| Exercise instructions |
All of the data is to be copied without a single change.

| Raw data |
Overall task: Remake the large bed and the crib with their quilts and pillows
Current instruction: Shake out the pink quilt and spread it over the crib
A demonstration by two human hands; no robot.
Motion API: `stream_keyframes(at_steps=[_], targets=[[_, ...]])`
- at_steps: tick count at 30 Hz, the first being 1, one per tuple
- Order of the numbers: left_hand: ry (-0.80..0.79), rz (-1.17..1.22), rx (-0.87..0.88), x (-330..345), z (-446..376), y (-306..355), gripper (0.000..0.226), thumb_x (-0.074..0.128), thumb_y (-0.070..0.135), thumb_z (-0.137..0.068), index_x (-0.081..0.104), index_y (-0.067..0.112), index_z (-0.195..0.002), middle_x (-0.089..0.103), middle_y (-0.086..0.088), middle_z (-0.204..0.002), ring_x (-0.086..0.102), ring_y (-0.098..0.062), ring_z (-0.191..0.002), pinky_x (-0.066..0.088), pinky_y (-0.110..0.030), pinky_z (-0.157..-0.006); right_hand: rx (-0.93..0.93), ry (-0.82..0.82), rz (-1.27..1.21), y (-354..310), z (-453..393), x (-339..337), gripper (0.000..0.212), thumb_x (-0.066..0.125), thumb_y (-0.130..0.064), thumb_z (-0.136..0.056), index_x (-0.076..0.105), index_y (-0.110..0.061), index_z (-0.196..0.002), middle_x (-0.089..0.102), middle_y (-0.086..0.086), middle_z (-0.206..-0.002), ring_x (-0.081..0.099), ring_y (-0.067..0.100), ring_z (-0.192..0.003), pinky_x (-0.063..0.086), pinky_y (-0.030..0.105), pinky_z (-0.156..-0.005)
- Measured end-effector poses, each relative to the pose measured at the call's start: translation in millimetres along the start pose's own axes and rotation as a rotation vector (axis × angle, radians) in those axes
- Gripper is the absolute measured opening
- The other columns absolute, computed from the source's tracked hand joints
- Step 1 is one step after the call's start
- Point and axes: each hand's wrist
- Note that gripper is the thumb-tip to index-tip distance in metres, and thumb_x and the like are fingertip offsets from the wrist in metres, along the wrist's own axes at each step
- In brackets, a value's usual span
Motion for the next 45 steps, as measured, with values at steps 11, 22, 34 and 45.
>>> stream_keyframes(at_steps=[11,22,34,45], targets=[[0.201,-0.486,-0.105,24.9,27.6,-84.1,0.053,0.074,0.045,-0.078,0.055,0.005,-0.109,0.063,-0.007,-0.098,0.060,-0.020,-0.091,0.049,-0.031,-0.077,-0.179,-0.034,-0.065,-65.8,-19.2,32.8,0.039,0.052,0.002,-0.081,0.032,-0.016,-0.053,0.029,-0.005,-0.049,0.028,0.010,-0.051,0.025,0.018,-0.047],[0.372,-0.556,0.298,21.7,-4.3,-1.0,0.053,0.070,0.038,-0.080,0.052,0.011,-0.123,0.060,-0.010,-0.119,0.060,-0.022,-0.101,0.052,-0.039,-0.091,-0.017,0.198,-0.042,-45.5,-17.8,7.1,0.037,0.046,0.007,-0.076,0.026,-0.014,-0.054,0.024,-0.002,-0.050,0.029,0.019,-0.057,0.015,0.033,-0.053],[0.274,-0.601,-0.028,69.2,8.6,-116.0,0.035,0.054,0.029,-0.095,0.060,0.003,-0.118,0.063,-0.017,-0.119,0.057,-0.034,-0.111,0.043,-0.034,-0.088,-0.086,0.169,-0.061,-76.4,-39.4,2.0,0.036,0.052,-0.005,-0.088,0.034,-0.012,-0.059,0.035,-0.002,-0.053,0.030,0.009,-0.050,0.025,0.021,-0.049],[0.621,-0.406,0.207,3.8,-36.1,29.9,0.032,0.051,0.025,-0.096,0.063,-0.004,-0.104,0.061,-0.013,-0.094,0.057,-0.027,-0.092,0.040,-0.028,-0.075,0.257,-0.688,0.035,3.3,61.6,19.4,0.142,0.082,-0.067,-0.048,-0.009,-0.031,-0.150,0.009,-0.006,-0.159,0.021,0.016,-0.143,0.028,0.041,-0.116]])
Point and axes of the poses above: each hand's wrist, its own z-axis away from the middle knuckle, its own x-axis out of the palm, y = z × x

| Exercise output |
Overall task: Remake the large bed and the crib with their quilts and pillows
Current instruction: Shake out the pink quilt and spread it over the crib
A demonstration by two human hands; no robot.
Motion API: `stream_keyframes(at_steps=[_], targets=[[_, ...]])`
- at_steps: tick count at 30 Hz, the first being 1, one per tuple
- Order of the numbers: left_hand: ry (-0.80..0.79), rz (-1.17..1.22), rx (-0.87..0.88), x (-330..345), z (-446..376), y (-306..355), gripper (0.000..0.226), thumb_x (-0.074..0.128), thumb_y (-0.070..0.135), thumb_z (-0.137..0.068), index_x (-0.081..0.104), index_y (-0.067..0.112), index_z (-0.195..0.002), middle_x (-0.089..0.103), middle_y (-0.086..0.088), middle_z (-0.204..0.002), ring_x (-0.086..0.102), ring_y (-0.098..0.062), ring_z (-0.191..0.002), pinky_x (-0.066..0.088), pinky_y (-0.110..0.030), pinky_z (-0.157..-0.006); right_hand: rx (-0.93..0.93), ry (-0.82..0.82), rz (-1.27..1.21), y (-354..310), z (-453..393), x (-339..337), gripper (0.000..0.212), thumb_x (-0.066..0.125), thumb_y (-0.130..0.064), thumb_z (-0.136..0.056), index_x (-0.076..0.105), index_y (-0.110..0.061), index_z (-0.196..0.002), middle_x (-0.089..0.102), middle_y (-0.086..0.086), middle_z (-0.206..-0.002), ring_x (-0.081..0.099), ring_y (-0.067..0.100), ring_z (-0.192..0.003), pinky_x (-0.063..0.086), pinky_y (-0.030..0.105), pinky_z (-0.156..-0.005)
- Measured end-effector poses, each relative to the pose measured at the call's start: translation in millimetres along the start pose's own axes and rotation as a rotation vector (axis × angle, radians) in those axes
- Gripper is the absolute measured opening
- The other columns absolute, computed from the source's tracked hand joints
- Step 1 is one step after the call's start
- Point and axes: each hand's wrist
- Note that gripper is the thumb-tip to index-tip distance in metres, and thumb_x and the like are fingertip offsets from the wrist in metres, along the wrist's own axes at each step
- In brackets, a value's usual span
Motion for the next 45 steps, as measured, with values at steps 11, 22, 34 and 45.
>>> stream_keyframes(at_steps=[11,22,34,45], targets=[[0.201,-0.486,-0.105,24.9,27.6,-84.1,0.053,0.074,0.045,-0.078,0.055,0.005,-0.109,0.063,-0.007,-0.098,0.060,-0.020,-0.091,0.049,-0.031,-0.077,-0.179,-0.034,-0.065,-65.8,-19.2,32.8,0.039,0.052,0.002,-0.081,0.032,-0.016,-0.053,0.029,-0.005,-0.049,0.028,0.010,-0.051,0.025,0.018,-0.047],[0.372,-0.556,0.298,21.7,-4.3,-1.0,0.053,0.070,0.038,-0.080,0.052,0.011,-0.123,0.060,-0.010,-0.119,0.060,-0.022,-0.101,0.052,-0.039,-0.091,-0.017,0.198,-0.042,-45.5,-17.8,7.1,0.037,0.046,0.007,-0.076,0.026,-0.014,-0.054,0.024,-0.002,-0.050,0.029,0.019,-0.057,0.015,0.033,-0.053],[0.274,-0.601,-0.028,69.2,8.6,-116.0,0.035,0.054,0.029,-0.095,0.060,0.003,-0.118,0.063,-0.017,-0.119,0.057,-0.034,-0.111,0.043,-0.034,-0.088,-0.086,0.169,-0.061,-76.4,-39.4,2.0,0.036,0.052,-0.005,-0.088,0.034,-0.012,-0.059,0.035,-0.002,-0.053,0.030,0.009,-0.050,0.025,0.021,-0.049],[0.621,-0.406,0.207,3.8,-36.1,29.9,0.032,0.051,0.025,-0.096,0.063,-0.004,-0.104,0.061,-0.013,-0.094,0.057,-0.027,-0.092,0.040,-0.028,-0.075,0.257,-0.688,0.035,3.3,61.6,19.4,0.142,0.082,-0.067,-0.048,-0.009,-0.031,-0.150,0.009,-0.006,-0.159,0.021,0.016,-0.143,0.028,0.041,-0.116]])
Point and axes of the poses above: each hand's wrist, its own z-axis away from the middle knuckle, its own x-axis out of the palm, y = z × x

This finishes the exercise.